Young justifies her claim with the observation, for example, that women frequently refrain from moving with their entire body and reach such that while a limb might move outward into the world, the rest of the body remains immobile.  This indicates a tension between the intentionality of reaching to accomplish a projected end ('I can' in Merleau-Ponty terms) and a questioning of that intentionality (or self-imposed 'I cannot').  Such tension between movement and non-movement thus renders the body disconnected, preventing the bodily unity Merleau-Ponty emphasizes as foundational to one's relationship with the world.

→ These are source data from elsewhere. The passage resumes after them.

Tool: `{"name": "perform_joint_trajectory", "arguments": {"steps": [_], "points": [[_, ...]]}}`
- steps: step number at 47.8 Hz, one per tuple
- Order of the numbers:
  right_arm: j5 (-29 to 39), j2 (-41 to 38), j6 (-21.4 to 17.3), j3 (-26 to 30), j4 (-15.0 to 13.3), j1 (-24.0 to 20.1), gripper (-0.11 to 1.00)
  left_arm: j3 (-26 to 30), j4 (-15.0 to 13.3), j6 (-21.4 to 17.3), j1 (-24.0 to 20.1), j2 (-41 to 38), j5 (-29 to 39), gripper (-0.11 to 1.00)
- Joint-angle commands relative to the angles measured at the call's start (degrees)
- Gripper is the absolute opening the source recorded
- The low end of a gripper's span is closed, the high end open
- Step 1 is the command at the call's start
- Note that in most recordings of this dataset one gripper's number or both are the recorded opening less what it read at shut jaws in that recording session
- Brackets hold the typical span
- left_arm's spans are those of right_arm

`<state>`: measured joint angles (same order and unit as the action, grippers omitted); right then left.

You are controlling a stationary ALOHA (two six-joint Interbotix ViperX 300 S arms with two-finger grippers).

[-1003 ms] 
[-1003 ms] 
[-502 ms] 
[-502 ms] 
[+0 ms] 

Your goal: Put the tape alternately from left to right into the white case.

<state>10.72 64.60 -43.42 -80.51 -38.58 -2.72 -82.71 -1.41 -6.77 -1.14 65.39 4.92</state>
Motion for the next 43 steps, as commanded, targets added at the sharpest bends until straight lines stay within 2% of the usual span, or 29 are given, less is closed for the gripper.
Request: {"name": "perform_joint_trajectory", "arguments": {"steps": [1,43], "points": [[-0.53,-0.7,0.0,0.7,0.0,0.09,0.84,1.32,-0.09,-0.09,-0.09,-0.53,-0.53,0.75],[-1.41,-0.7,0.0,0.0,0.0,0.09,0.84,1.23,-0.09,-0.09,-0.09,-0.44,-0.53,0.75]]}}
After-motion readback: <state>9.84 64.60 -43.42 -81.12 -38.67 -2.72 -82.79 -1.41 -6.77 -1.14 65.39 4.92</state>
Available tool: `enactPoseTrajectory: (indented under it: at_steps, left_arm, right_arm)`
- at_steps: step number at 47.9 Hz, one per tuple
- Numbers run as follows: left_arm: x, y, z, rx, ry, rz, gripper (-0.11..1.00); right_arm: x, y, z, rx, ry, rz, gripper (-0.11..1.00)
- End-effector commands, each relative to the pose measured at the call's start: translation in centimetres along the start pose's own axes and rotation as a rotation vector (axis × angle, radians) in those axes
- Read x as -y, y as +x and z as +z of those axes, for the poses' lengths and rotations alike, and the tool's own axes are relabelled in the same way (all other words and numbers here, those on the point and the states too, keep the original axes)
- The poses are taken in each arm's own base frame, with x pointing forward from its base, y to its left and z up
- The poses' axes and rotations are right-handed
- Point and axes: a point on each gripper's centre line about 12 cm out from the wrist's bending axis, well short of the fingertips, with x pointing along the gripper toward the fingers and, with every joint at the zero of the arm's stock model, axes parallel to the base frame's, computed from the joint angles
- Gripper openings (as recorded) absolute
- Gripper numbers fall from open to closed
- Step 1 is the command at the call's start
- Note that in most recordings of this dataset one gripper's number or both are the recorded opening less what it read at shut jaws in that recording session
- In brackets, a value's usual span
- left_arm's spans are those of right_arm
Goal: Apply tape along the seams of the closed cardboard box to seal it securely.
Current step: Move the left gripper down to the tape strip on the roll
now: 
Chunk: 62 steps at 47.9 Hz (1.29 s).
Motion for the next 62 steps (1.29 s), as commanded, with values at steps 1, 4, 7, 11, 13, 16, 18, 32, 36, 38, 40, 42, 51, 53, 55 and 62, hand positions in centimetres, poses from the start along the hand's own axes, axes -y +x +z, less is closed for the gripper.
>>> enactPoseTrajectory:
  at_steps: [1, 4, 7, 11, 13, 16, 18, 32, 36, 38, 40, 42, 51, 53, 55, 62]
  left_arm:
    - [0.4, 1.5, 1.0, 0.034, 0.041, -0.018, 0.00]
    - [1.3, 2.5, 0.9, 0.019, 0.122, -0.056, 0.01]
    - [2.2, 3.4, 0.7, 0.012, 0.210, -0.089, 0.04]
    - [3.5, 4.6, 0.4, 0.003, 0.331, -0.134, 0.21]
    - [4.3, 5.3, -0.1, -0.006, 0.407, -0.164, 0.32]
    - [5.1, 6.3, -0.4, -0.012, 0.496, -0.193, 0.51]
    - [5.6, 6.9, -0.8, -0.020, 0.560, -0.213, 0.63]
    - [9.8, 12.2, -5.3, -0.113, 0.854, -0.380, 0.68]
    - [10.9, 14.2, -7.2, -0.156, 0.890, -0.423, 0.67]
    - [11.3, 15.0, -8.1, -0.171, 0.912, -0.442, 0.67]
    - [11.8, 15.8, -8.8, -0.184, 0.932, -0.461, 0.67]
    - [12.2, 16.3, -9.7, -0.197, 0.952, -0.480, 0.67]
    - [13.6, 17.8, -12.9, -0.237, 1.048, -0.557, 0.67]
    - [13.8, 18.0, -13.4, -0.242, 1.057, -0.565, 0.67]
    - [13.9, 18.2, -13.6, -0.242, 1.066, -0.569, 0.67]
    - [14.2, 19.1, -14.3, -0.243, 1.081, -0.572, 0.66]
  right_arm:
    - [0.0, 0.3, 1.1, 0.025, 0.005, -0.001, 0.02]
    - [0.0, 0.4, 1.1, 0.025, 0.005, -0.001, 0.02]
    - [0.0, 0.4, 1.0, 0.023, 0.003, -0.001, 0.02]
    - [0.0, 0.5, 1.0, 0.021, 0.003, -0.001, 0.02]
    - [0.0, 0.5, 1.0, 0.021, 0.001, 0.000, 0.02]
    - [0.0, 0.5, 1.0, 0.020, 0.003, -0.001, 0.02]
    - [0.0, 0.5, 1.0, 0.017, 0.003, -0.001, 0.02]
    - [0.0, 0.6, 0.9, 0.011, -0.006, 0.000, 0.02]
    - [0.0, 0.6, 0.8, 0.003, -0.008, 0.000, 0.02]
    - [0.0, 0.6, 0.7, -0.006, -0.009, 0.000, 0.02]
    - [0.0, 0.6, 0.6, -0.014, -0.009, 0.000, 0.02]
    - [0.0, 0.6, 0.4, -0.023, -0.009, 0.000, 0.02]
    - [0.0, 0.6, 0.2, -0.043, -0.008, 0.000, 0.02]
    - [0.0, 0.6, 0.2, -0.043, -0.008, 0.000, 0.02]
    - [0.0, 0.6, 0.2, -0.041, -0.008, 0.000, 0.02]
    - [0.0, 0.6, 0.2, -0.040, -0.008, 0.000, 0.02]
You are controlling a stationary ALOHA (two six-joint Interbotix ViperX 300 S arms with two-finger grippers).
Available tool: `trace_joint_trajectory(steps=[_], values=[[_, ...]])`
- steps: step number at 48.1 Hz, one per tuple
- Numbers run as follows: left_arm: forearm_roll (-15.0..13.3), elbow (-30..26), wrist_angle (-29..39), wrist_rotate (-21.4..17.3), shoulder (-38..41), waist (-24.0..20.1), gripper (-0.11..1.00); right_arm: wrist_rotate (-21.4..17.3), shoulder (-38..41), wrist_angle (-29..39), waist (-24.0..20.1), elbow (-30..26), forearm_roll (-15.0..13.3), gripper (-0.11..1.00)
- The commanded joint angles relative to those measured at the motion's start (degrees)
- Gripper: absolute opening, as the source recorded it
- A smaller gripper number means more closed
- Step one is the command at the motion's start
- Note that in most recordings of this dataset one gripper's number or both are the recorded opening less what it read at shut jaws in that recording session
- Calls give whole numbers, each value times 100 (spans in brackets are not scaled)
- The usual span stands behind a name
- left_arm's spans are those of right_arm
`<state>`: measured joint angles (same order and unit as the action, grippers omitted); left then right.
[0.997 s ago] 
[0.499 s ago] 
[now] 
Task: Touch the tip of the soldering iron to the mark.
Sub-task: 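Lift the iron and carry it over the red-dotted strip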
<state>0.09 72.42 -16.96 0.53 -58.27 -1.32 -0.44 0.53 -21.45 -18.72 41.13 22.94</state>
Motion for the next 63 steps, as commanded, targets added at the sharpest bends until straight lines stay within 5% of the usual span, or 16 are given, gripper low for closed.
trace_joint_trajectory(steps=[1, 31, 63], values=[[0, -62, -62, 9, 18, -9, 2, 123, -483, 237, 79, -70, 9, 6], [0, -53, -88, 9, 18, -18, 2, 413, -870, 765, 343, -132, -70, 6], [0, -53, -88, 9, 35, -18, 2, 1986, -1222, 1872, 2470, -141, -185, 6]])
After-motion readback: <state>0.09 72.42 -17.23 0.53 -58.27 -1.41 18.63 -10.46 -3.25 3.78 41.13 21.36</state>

This carries over to the spatial realm, since for Merleau-Ponty, space is not merely an objective space, but a lived space, one into which a body extends and moves in an intentional manner (Merleau-Ponty, 1963, p. 117, 161).  Given the restricted nature of feminine bodily movement, it follows that a woman's surrounding space is enclosed and seemingly confining, for it remains unutilized through the hesitancy and limitations of her movement (and projected movement).  For her, a distinction is thus made between a 'here' and a 'yonder', which Young describes as a uniquely feminine 'double spatiality' (Young, 1990, p. 40).  This is a particularly important point because according to Merleau-Ponty, the body not only exists in space but constitutes space such that it is the source of spatial relations (Merleau-Ponty, 1963, p. 117, 164).  However, for Young's feminine bodily existence, the body is both a spatially constituting subject and a spatially constituted object, with emphasis on the latter, since her body is positioned in a space that "does not have its origin in a woman's own intentional capacities" (Young, 1990, p. 41).

Essentially, Merleau-Ponty's portrayal of the lived body as transcendence in "pure fluid action, the continuous calling-forth of capacities that are applied to the world," does not hold for feminine corporeality, which is instead a "transcendence that is at the same time laden with immanence" (Young, 1990, p. 36).  My claim is that this difference in lived experience must carry over to our understanding of ecological psychology and the description of affordances in defining our perceptual experience.  The relationship between functionality and the object, between animal and environment (or in other words, the relational concept) must be understood in a way that takes into account different ways of being-in-the-world, of which Young's feminine embodiment is one example.

As a side note - I don't think Heft (nor Gibson) would necessarily object to this point, I just wanted to bring it up since it was an idea not addressed in his paper.

Another note: The picture is of Mo'ne Davis who became famous after pitching a shutout in the Little League World Series.  Needless to say, I don't think she suffers from the inhibited transcendence described by Young, at least when it comes to baseball.

Heft, Harry (1989). Affordances and the body: An intentional analysis of Gibson's ecological approach to visual perception. Journal for the Theory of Social Behaviour 19(1):1-30.

Merleau-Ponty, M. (1962). The Phenomenology of Perception. London: Routledge & Kegan Paul. (C. Smith, Trans.) (Original work published 1945).

Young, I. M. (1990). On Female Body Experience: 'Throwing like a girl' and other essays in feminist philosophy and social theory. Bloomington: Indiana University Press.


  1. I found this a really interesting piece Genevieve, the next time I sit on a bus or train with my legs wide apart, taking up as much room as possible, I'll bear this in mind!

    1. I responded to this, but it seems to have accidentally deleted itself (poor internet). Sorry if you get it twice!

      Anyway, thanks for your comment, Michael! So much of what we've been talking about deals with some kind of situated embodiment, and I thought Iris Marion Young may provide some interesting food for thought in this area. I appreciate you taking the time to read it! I'll also be adjusting my position on the bus, perhaps by lying across the seat. Together we will take down the patriarchy!